*** Data records Section Begins ***
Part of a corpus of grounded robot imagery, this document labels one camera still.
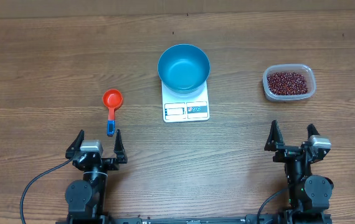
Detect red beans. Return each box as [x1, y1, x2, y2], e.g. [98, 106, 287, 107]
[267, 72, 308, 95]

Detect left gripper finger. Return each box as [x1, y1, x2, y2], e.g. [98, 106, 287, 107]
[113, 129, 128, 164]
[65, 129, 85, 159]

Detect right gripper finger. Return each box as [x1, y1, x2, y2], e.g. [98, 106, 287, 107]
[264, 120, 285, 151]
[307, 124, 320, 140]

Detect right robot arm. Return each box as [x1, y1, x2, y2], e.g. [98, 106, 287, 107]
[257, 120, 334, 223]

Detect clear plastic container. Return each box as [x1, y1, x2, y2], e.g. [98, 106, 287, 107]
[262, 64, 316, 101]

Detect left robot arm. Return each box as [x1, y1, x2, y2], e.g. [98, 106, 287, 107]
[65, 129, 128, 223]

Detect blue bowl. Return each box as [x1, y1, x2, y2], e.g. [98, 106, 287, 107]
[158, 44, 211, 93]

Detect red measuring scoop blue handle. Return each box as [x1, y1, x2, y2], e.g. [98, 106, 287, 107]
[102, 89, 123, 136]

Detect white kitchen scale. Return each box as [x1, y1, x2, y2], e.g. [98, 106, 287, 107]
[161, 82, 210, 123]

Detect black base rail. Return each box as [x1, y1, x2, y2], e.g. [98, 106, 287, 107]
[56, 214, 333, 224]

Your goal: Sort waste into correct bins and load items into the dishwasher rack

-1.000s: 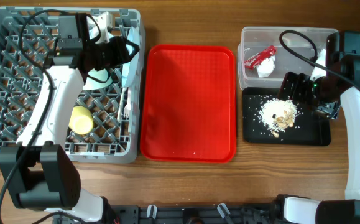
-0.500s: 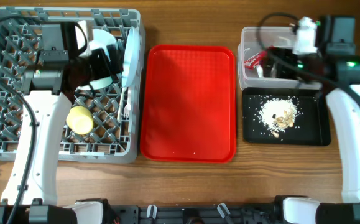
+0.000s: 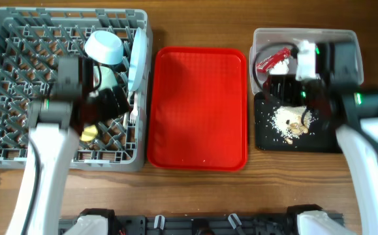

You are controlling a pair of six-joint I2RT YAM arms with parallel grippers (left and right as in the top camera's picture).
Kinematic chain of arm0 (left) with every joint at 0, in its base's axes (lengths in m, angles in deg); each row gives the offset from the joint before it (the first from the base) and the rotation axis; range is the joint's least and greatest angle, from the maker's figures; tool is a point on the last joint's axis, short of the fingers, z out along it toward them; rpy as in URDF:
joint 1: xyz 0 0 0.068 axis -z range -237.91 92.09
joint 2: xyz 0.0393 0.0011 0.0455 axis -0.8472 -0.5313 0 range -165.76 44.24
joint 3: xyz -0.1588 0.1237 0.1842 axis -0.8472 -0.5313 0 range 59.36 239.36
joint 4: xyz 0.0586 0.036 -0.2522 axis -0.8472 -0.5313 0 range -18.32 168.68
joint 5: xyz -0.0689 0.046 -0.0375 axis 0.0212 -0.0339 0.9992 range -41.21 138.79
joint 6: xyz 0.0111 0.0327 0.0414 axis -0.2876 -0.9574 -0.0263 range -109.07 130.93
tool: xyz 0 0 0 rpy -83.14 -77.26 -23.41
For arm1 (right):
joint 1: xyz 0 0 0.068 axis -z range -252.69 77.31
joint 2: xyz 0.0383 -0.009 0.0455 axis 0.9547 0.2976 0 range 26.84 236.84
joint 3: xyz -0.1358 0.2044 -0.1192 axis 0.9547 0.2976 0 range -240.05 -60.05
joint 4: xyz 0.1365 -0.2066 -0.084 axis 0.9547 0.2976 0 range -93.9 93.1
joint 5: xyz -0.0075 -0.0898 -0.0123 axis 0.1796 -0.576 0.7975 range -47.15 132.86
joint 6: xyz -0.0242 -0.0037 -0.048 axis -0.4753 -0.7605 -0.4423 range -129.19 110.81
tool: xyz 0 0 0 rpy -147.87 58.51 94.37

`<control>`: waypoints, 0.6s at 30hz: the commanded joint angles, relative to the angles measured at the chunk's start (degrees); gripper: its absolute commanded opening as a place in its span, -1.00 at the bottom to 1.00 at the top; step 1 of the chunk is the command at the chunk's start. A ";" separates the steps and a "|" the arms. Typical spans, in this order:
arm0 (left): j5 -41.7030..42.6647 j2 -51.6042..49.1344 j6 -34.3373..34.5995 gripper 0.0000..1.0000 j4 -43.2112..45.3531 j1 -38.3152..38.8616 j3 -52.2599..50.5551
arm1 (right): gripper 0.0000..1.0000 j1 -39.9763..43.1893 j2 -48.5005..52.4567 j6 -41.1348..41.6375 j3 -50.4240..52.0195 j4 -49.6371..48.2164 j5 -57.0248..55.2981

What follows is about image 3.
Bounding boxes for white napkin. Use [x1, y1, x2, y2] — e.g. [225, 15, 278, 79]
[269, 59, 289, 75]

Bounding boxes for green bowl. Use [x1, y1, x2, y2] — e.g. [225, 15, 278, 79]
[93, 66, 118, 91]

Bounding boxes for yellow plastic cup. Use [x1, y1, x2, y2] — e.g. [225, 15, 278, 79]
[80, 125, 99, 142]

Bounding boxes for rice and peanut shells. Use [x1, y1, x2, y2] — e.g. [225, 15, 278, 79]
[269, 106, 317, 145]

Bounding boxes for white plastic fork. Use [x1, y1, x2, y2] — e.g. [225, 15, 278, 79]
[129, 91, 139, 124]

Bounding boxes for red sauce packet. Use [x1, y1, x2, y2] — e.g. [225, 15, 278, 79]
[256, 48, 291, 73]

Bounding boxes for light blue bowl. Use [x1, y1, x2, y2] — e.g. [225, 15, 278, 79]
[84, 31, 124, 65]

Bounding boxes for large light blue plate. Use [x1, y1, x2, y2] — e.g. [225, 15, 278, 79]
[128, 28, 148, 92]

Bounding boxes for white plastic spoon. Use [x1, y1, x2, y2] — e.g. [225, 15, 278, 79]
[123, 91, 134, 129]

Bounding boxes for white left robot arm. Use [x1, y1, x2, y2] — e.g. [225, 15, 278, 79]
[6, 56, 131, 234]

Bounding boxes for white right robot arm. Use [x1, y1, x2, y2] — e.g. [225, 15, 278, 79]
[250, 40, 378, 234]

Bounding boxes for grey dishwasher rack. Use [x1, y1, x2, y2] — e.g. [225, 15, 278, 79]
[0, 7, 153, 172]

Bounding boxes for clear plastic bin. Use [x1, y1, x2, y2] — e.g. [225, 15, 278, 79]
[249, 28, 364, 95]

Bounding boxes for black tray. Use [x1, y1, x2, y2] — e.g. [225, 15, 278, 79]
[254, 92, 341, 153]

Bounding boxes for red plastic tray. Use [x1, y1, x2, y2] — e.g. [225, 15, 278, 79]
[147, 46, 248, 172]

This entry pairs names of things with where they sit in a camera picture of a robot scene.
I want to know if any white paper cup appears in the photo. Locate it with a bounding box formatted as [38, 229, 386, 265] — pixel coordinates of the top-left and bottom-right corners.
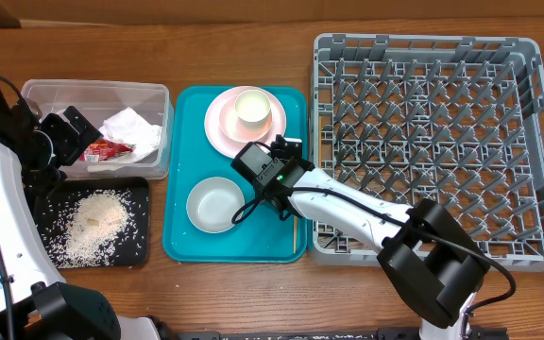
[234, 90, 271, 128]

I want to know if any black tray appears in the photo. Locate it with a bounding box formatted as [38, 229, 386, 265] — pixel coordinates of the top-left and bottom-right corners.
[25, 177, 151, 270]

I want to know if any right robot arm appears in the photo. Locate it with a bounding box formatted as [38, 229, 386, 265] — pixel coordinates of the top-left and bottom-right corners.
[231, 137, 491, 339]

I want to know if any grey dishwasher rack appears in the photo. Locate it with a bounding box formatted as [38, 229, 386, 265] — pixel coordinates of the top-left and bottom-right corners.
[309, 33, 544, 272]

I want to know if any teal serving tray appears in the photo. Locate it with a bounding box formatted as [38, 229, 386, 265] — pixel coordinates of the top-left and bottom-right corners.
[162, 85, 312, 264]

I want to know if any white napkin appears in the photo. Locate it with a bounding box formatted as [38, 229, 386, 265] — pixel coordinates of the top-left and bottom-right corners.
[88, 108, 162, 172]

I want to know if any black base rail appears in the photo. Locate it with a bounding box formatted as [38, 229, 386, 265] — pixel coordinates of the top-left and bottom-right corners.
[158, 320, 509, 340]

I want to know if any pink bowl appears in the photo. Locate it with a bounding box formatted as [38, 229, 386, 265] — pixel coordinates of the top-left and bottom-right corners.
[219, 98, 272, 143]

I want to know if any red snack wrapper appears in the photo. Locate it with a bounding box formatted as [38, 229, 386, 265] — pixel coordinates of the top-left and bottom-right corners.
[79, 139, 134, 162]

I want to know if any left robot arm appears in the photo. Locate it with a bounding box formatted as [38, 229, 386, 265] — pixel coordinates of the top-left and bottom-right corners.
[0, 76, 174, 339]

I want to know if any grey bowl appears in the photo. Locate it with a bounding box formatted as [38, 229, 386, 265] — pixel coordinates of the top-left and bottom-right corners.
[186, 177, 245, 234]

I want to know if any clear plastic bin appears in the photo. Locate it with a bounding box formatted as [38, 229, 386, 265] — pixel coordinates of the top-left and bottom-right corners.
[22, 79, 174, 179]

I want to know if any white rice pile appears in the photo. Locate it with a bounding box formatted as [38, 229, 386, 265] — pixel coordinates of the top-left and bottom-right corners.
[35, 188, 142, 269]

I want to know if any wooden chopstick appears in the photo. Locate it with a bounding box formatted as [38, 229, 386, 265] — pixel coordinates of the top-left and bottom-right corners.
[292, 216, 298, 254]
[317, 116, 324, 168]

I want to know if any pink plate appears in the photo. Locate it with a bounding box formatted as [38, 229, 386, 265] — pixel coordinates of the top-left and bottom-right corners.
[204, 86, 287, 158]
*** Data records Section Ends ***
• [The task]: When you reach the line with "Detect blue bowl." in the records above, start writing out each line exactly, and stop after the line with "tool: xyz 0 0 0 rpy -147.87 58.51 94.37". Pictures stay out.

• [Task solution]:
Detect blue bowl. Return each box as [x1, y1, x2, y2], e.g. [98, 106, 287, 107]
[158, 44, 211, 93]

Detect red measuring scoop blue handle. Return each box as [x1, y1, x2, y2], e.g. [98, 106, 287, 107]
[102, 89, 123, 136]

Detect white kitchen scale. Return each box as [x1, y1, x2, y2], e.g. [98, 106, 287, 107]
[161, 82, 210, 123]

Detect black base rail. Return each box as [x1, y1, x2, y2], e.g. [98, 106, 287, 107]
[56, 214, 333, 224]

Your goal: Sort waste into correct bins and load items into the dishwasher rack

-1.000s: 
-0.500s: 
+0.000s: 

You are controlling a pair of six-joint I2RT YAM arms with parallel grippers (left and right as in the top camera's picture).
Kinematic chain of arm0 (left) with every joint at 0, in its base's axes (lengths in m, angles in deg); each row gives the offset from the joint before it (the first from the base) and the rotation axis; range is the joint's least and greatest angle, from the maker's figures; tool is a point on the last joint's axis, short of the fingers, z out along it toward them; rpy as in URDF:
joint 1: xyz 0 0 0.068 axis -z range -237.91 92.09
joint 2: xyz 0.0393 0.0011 0.0455 axis -0.8472 -0.5313 0 range -165.76 44.24
joint 3: xyz -0.1588 0.1237 0.1842 axis -0.8472 -0.5313 0 range 59.36 239.36
joint 4: xyz 0.0586 0.036 -0.2522 axis -0.8472 -0.5313 0 range -18.32 168.68
joint 5: xyz -0.0689 0.046 -0.0375 axis 0.0212 -0.0339 0.9992 range -41.21 138.79
joint 6: xyz 0.0111 0.0327 0.0414 axis -0.2876 -0.9574 -0.0263 range -109.07 130.93
tool: xyz 0 0 0 rpy -83.14 -77.26 -23.41
For arm1 (right):
joint 1: xyz 0 0 0.068 axis -z range -252.69 77.31
joint 2: xyz 0.0383 -0.009 0.0455 axis 0.9547 0.2976 0 range 26.84 236.84
joint 3: xyz -0.1358 0.2044 -0.1192 axis 0.9547 0.2976 0 range -240.05 -60.05
joint 4: xyz 0.1365 -0.2066 -0.084 axis 0.9547 0.2976 0 range -93.9 93.1
joint 5: xyz -0.0075 -0.0898 -0.0123 axis 0.1796 -0.576 0.7975 range -47.15 132.86
joint 6: xyz -0.0242 -0.0037 -0.048 axis -0.4753 -0.7605 -0.4423 range -129.19 110.81
tool: xyz 0 0 0 rpy -147.87 58.51 94.37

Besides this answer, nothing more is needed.